This week I was introduced to a new workout: Zeus. And just to make sure that we get to know each other properly, My Coach asked me to do it three times. We'll get to a review of this workout later, but to summarize it's completely strength oriented. With Artemis as my last session, this week was all about muscle building.
There an aspect of the training that I have not discussed so far: "instructions".
When you purchase the program and log on the Freeletics website you can see what sessions have been assigned to you for the week and there is a short paragraph titled "instructions". Each time you click on the "next week" button, you get your sessions for the following weeks and the instructions change as well.
In the first weeks, the instructions are mostly motivational and basic health advises. I don't have the exact quotes, but it's stuff like "Training will be harder than anything you've experience before. Take as long as you need but always try to complete each workout". Sometimes instructions include a special challenge for the week. To be honest, these challenges were so far from my training experience, that up to know I didn't think that they were worth mentioning. May be because of the 5 weeks of pre-training, I was a bit ahead of the game (compared to someone who starts Freeletics on week 1), but they seemed to easy.
For example, a challenge may say: "This week try to complete 2 workouts in their star version". I haven't compiled detailed stats of my results, but my guess is that 80%-90% of my completed workouts have stars. So there was no real "challenge".
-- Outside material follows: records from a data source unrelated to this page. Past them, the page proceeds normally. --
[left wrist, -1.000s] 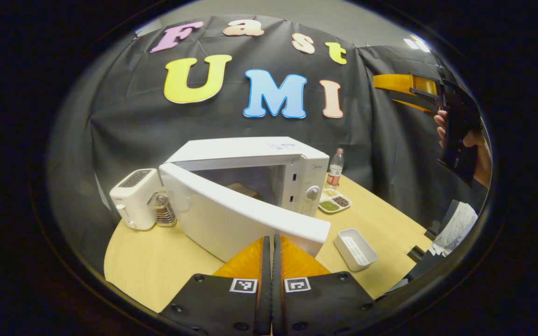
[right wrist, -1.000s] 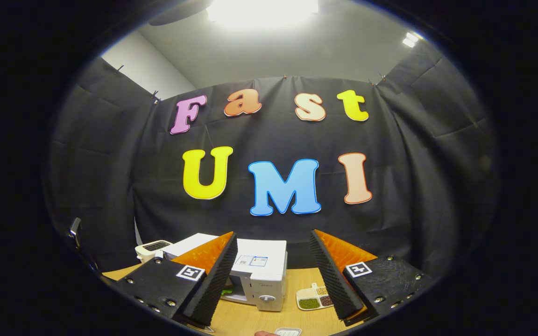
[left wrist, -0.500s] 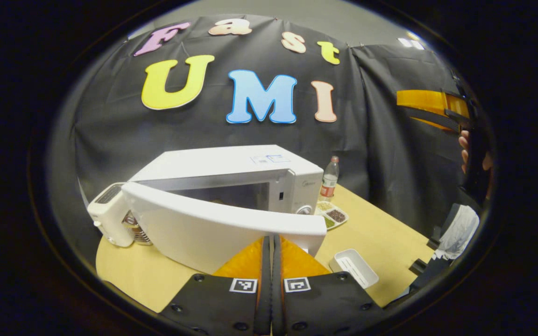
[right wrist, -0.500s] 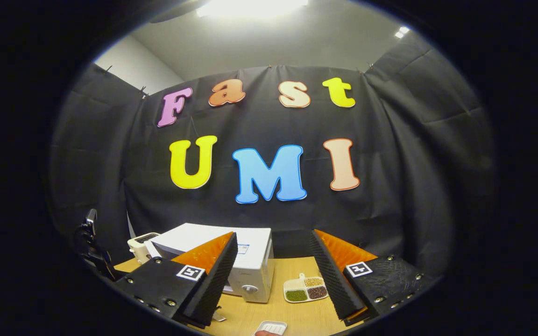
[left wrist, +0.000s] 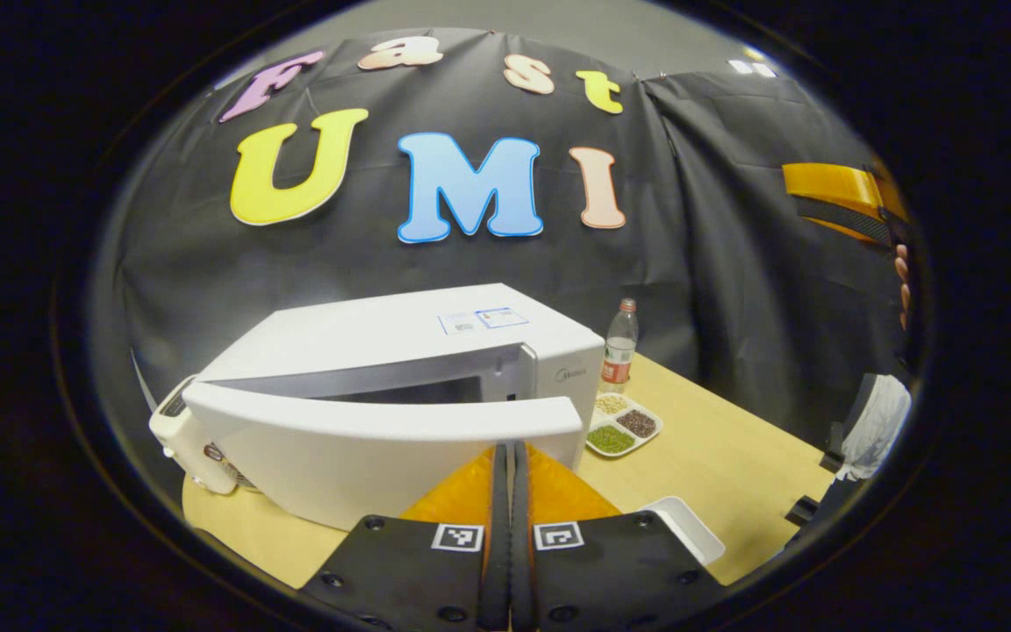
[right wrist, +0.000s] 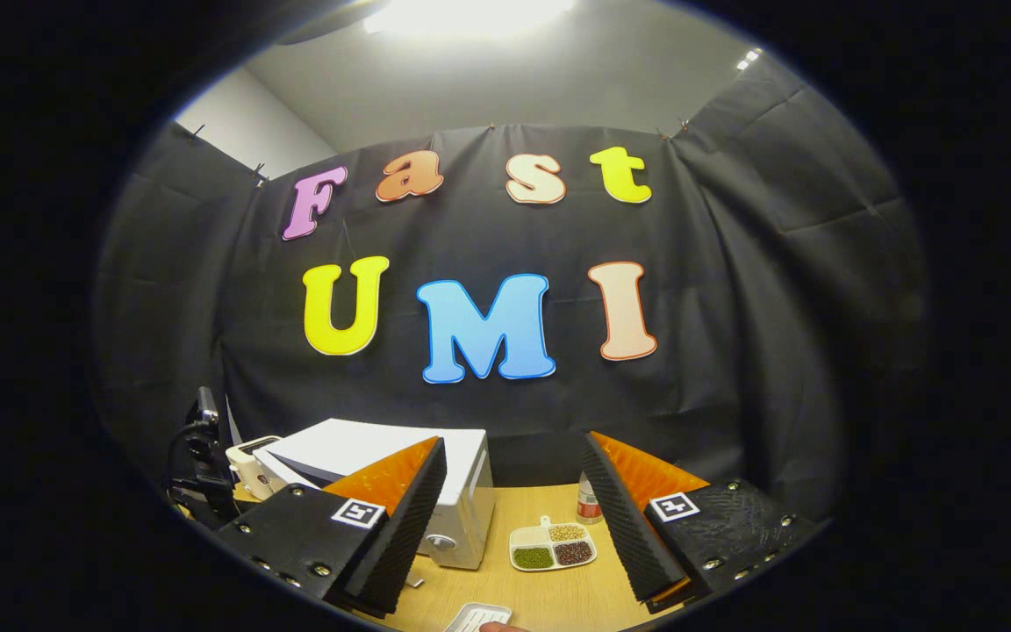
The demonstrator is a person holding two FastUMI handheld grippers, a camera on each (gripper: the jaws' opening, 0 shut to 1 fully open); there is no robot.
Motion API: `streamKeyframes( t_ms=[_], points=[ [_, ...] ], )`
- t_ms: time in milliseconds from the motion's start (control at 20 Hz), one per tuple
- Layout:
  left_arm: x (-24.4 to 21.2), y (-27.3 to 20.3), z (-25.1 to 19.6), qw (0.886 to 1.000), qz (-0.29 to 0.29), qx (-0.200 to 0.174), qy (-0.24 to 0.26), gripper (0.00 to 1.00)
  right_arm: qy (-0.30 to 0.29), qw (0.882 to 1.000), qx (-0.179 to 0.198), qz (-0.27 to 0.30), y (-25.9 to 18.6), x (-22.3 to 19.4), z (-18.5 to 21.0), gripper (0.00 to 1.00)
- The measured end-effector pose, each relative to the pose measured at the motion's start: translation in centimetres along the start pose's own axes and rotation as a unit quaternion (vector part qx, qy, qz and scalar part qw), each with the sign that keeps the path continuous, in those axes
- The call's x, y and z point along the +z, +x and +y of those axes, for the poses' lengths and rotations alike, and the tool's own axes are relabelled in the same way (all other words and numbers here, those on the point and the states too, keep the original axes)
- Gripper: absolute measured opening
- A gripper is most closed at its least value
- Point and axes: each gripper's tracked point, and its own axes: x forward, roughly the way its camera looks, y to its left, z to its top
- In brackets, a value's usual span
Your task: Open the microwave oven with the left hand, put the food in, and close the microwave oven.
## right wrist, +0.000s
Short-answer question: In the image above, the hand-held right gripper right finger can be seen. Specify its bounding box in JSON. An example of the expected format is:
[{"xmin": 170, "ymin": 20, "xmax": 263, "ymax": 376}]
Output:
[{"xmin": 581, "ymin": 431, "xmax": 822, "ymax": 614}]

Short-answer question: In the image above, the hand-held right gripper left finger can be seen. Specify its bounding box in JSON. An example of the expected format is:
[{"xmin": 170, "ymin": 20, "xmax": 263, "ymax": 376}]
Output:
[{"xmin": 216, "ymin": 436, "xmax": 448, "ymax": 617}]

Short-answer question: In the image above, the white rectangular plate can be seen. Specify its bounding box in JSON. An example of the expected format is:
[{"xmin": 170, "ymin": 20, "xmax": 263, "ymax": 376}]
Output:
[{"xmin": 444, "ymin": 602, "xmax": 513, "ymax": 632}]

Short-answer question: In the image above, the white toaster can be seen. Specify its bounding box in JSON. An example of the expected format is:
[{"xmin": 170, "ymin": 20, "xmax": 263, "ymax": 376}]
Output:
[{"xmin": 225, "ymin": 435, "xmax": 283, "ymax": 501}]

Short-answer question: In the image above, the black backdrop cloth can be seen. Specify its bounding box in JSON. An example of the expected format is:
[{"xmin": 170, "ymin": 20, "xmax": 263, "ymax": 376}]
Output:
[{"xmin": 89, "ymin": 53, "xmax": 932, "ymax": 528}]

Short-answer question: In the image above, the large ceiling light panel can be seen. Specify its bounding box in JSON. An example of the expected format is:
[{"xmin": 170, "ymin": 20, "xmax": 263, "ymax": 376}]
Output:
[{"xmin": 363, "ymin": 0, "xmax": 577, "ymax": 38}]

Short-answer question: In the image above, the white divided dish of beans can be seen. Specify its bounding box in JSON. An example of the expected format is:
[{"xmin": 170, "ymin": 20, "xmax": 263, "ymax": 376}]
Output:
[{"xmin": 509, "ymin": 515, "xmax": 598, "ymax": 572}]

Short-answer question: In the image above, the clear bottle with red label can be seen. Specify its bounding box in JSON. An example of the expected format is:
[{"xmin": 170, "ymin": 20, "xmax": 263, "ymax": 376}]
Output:
[{"xmin": 577, "ymin": 472, "xmax": 603, "ymax": 525}]

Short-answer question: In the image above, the white microwave oven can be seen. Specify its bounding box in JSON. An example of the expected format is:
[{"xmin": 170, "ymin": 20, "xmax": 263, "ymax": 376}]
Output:
[{"xmin": 253, "ymin": 419, "xmax": 496, "ymax": 571}]
So why this long discussion all of a sudden about instructions?
This week, I actually got a challenge that I wasn't 100% sure to complete: "This week’s workouts are well suited to train your capacity to withstand fatigue. Therefore, the goal of the week is to break your PB in two different workouts.".
With 3 Zeus sessions, it was sure that I'd get at least 1 PB (when starting a new workout time improves simply from getting used to the routine and not always looking for what should be done next). However, if I didn't score a good time on my Artemis session, the challenge couldn't be achieved.
So finally I paid more attention to these instructions, and I realized that even the early challenges that I had disregarded so far could be worthwhile for beginners. If you have been out of shape for a few years and follow the program, being asked to get a star, may give you that extra motivation to from "easy" burpees to "normal" burpees.
Monday: ZEUS (25:46)
Tuesday: ZEUS (25:21 -personal best)
Wednesday: ZEUS (24:31 -personal best)
So here is what Zeus looks like:
- 5 HS pushups
- 15 pullups
- 25 pushups
- 35 situps
- 45 squats
- 120 seconds rest
- 4 rounds (no rest at the end of the 4th round, the training is over after the run)
I don't get the star because of the Hand-stand pushups. Let's face it, I *really* suck at it. I'm so annoyed at wasting time on the normal version, that I prefer doing the easy version to at keep the cardio intensity high. At some point I'll have to take time aside from regular training to learn how to do this exercise properly...
Aside from HS pushups, there is no major difficulty. Of course if you are assigned this training in your first weeks, pullups will be an issue but you'll get over it rapidly.
Here what makes me say that it's a no sweat workout:
- Pure strength exercises only have a few reps (5 to 25 max)
- The routine starts by focusing on arms, but after that the rest of the round is a complete recovery time for your arm muscles.
- There is not a single cardio exercise that will drive you out of breath. The only exercise that made my heart race a bit was when doing squats quickly...
- 120 seconds rest! Three times! Seriously people, how often have you seen Freeletics workouts that allow you to go check your emails during training? Even if your cardio is a bit high after squats, it will be long gone by the time you start the next round.
Not surprisingly after my first attempt, I score 2 personal best as I was learning how to perform the routine more efficiently. I was surprised at how easy the squats seemed to me. I usually hate them, but I didn't have any difficulty in any of the three sessions. I guess that it's partly due to the fact that no other exercise in the routine strains the legs.
I also hope that it means that the heavy leg work that I completed in the past weeks is starting to pay off and that my tights muscles are getting stronger.
Thursday: Boxing training
Sunday: ARTEMIS (26:31* -personal best)
History repeated itself all however again. My kids came back from school sick, and after managing a few days to dodge viruses and germs, I finally got sick as well. The last session had to be postpone to Sunday. There will be no break between Week #10 and #11.
I still wasn't in my best shape, but I was lucky to have only a strength workout to complete. I'm not sure that I would have attempted it if it had been an outdoor cardio workout.
From my personal experience, I think that Cardio is the worse when not feeling well. No matter what condition(s) you have. It's not recommended to get hot & sweat when feverish; you can't breath properly with a running nose or sore throat; and you don't want to be jumping/running all over the place with stomach ache or when nauseous.
Anyway, in the end I decreased my personal best by about 3 minutes. This may seems like a big improvement but keep in mind that my last Artemis was 8 weeks ago. Given all the pushups & pullups that I have completed over this period, it's normal that my body is now better prepared to handle the long repetitions (50 pullups and 100 pushups).
That's all folks. Let's hope that week #11 will be virus free!